Kitty kitty bang bang


----------



## Floater (Nov 12, 2011)

thank you
I lol'd so hard at this thread


----------



## Amileaway (Oct 27, 2011)

> You people are overacting. People post things here they are ashamed of in hope of "support" not to be made feel worse about it.
> 
> And Fyi scaring a cat with a broom is nothing. There are happy house cats all over that get routinely spanked for misbehaving and it isnt even a problem.


This needs to be said. And don't all you cat people act like you never met a cat that genuinely takes joy in biting at your ankles and swiping at you from hiding places, JUST FOR FUN.

OP, it sounds likely that you may be reacting to the fact that you also feel a need for some kind of attention, so when your cat begs for it you can feel very unsympathetic.
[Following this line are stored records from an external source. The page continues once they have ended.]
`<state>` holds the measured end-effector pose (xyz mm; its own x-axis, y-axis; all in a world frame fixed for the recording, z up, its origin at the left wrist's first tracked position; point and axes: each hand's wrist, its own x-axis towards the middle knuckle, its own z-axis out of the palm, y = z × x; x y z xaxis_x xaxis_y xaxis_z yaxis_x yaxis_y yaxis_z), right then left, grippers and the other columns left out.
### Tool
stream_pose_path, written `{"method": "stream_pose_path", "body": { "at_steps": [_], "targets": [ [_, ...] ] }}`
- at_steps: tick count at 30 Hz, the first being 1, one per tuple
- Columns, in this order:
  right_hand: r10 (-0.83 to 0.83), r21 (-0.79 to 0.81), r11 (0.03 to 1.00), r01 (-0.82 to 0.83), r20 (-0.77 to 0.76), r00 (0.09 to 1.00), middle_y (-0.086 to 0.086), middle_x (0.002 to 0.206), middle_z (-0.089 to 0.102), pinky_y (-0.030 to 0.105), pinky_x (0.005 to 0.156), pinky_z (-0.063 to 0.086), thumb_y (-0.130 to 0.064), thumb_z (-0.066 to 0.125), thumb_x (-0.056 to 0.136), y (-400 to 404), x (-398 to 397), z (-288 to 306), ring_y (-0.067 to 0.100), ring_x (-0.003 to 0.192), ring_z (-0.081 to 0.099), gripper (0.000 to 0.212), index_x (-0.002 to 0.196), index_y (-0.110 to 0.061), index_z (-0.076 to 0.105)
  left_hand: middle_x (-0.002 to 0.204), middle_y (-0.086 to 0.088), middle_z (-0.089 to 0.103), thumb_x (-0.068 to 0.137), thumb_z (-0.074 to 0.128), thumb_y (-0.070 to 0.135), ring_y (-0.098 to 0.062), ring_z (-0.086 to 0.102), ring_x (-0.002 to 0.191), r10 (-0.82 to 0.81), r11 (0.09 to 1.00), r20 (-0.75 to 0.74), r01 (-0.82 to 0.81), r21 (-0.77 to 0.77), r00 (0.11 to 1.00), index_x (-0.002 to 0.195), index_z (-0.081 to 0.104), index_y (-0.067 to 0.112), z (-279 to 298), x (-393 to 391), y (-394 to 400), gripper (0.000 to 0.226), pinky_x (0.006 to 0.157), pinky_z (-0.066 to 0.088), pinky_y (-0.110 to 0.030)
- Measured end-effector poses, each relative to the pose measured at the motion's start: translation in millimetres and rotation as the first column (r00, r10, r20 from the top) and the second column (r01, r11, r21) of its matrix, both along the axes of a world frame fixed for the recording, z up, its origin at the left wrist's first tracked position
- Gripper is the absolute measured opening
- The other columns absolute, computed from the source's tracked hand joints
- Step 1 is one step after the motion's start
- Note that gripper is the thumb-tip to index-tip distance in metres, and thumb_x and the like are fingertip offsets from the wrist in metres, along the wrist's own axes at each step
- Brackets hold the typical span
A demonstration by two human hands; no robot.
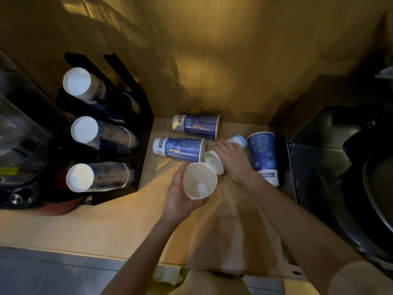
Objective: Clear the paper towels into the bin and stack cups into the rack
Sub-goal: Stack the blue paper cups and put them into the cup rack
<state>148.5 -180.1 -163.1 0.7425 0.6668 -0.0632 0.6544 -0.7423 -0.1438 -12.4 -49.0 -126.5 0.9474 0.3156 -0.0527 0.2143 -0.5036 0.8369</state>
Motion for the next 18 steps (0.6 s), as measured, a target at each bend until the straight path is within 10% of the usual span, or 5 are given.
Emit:
{"method": "stream_pose_path", "body": {
  "at_steps": [4,11,18],
  "targets": [
    [-0.134,0.316,0.927,0.201,-0.223,0.966,-0.001,0.129,0.054,0.036,0.098,0.04,-0.029,0.077,0.067,-16.7,0.5,22.7,0.017,0.119,0.05,0.064,0.123,-0.029,0.044,0.129,0.006,0.046,0.054,0.087,0.021,-0.005,0.039,0.115,0.002,0.999,0.004,-0.001,-0.035,1.0,0.135,0.032,0.021,4.1,0.1,-1.0,0.098,0.091,0.039,-0.026],
    [-0.129,0.707,0.35,0.614,-0.613,0.779,-0.008,0.121,0.044,0.004,0.074,0.045,-0.011,0.082,0.065,-24.3,-18.5,116.2,0.003,0.105,0.047,0.087,0.134,-0.019,0.03,0.136,-0.005,0.049,0.053,0.087,0.019,-0.021,0.046,0.122,0.024,0.999,-0.021,-0.025,-0.034,0.999,0.14,0.027,0.016,2.1,-0.7,-1.1,0.105,0.092,0.038,-0.027],
    [0.059,0.757,0.383,0.529,-0.591,0.804,-0.021,0.112,0.047,0.007,0.075,0.049,-0.021,0.082,0.058,-9.4,-64.0,140.6,-0.001,0.101,0.052,0.084,0.127,-0.027,0.034,0.13,-0.005,0.053,0.052,0.088,0.017,-0.025,0.052,0.117,0.058,0.996,-0.023,-0.059,-0.067,0.998,0.139,0.025,0.015,2.3,-2.8,-3.7,0.107,0.087,0.044,-0.027]
  ]
}}
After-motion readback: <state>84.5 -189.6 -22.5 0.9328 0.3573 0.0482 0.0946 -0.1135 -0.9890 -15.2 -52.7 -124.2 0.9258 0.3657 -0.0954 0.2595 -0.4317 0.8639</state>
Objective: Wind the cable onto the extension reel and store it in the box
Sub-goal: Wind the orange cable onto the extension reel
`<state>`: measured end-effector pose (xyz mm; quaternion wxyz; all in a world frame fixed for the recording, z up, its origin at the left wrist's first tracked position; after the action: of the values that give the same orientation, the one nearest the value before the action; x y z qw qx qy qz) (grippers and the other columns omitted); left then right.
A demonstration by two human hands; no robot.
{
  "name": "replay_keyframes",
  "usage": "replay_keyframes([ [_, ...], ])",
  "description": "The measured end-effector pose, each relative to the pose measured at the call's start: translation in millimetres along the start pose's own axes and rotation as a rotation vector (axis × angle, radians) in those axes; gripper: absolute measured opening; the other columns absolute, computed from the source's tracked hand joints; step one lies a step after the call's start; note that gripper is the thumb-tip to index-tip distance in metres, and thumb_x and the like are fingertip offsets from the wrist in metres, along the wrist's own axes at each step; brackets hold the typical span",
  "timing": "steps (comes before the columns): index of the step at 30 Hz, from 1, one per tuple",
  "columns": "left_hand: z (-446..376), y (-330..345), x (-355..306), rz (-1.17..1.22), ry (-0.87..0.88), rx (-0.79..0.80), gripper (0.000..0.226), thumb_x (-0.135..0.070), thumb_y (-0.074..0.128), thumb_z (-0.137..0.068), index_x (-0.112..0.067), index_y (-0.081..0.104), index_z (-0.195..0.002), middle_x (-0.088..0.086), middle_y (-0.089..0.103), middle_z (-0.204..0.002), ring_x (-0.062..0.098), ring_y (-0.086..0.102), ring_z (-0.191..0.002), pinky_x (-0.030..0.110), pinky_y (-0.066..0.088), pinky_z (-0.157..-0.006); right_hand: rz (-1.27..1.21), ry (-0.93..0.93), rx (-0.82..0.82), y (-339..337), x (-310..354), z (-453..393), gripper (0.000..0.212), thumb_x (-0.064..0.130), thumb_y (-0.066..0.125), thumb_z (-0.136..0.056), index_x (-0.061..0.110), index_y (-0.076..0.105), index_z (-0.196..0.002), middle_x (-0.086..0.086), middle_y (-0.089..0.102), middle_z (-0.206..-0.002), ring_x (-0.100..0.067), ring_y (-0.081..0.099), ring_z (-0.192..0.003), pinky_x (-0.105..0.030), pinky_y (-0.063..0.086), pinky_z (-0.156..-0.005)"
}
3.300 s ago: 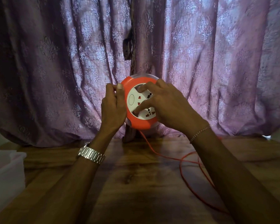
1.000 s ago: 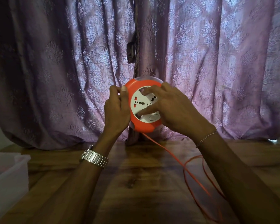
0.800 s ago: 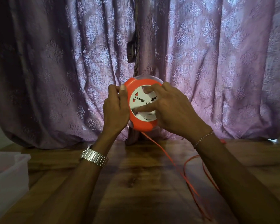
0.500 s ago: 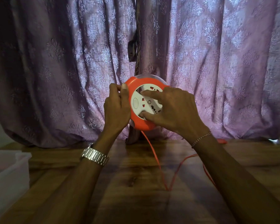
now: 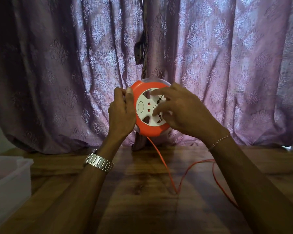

It's always been my experience that you can just let a cat stay outside for a while if you need a break. They are naturally smart about survival and will always come back if they don't really hate you.


----------



## Matomi (Sep 4, 2011)

You don't deserve to have a Cat.


----------



## Miriarma (Nov 12, 2011)

If you live in Australia, I'll be happy to give your cat a loving home. You might just need to be by yourself for a while whilst you heal. Look after yourself.


----------



## Amileaway (Oct 27, 2011)

Now if you enter it into the local underground catfighting ring you might be abusing it.


----------



## sabbath (May 10, 2010)

The majority of people who replied here are being over dramatic.

I'm a huge huge animal lover, animal rights activist,charity worker and have lots of experience fostering/nurturing cats and kitten.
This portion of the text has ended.